— TASK BRIEF —
Look through the material below and say how many of its lines carry the string "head". Only the number should be given.

— DATA EXTRACT —
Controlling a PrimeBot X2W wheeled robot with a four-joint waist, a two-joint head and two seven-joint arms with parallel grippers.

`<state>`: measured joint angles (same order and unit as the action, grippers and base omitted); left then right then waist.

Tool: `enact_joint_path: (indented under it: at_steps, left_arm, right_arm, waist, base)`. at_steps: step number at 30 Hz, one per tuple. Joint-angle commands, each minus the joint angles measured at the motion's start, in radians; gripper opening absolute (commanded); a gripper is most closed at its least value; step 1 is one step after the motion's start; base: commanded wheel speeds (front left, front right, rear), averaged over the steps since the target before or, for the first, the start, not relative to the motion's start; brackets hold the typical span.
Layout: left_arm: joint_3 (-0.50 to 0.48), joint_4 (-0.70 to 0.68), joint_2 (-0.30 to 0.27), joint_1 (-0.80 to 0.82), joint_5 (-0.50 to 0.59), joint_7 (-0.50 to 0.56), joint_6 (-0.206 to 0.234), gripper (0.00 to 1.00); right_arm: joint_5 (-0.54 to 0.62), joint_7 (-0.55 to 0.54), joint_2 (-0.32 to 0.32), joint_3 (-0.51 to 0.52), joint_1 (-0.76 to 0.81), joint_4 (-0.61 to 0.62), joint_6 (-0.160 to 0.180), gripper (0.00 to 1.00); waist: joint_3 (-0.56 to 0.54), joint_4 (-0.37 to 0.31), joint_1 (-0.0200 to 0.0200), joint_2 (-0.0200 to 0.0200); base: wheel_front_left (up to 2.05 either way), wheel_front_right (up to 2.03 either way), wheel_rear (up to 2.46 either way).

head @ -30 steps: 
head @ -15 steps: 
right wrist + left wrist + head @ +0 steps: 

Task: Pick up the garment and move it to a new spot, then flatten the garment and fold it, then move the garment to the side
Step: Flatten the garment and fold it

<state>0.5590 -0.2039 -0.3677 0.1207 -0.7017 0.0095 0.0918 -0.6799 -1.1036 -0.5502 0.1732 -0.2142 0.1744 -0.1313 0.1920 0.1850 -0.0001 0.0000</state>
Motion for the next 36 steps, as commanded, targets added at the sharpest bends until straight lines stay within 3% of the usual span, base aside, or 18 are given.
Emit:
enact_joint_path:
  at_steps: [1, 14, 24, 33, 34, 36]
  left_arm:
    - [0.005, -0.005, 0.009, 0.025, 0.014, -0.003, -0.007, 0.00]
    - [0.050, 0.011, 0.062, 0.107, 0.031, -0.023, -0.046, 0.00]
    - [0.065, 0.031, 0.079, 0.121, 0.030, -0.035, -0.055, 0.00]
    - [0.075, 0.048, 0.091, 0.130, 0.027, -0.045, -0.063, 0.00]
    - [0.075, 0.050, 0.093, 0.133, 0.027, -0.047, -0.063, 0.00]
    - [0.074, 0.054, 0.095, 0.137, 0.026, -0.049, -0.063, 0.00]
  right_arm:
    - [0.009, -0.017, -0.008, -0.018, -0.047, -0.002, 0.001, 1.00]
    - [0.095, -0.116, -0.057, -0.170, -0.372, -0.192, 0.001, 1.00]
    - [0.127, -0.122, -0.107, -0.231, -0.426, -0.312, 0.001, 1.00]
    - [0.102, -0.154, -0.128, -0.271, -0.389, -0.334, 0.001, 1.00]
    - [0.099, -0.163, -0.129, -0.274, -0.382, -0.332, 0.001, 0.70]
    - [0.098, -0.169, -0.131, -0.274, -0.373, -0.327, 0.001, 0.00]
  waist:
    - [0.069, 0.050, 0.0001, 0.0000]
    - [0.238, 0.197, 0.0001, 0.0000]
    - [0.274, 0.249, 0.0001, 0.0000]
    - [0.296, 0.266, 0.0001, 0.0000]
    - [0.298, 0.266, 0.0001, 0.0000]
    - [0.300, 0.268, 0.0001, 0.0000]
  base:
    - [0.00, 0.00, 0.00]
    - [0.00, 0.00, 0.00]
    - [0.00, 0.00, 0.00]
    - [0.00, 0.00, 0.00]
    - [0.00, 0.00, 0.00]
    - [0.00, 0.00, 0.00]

— ANSWER FOR THE TASK —
4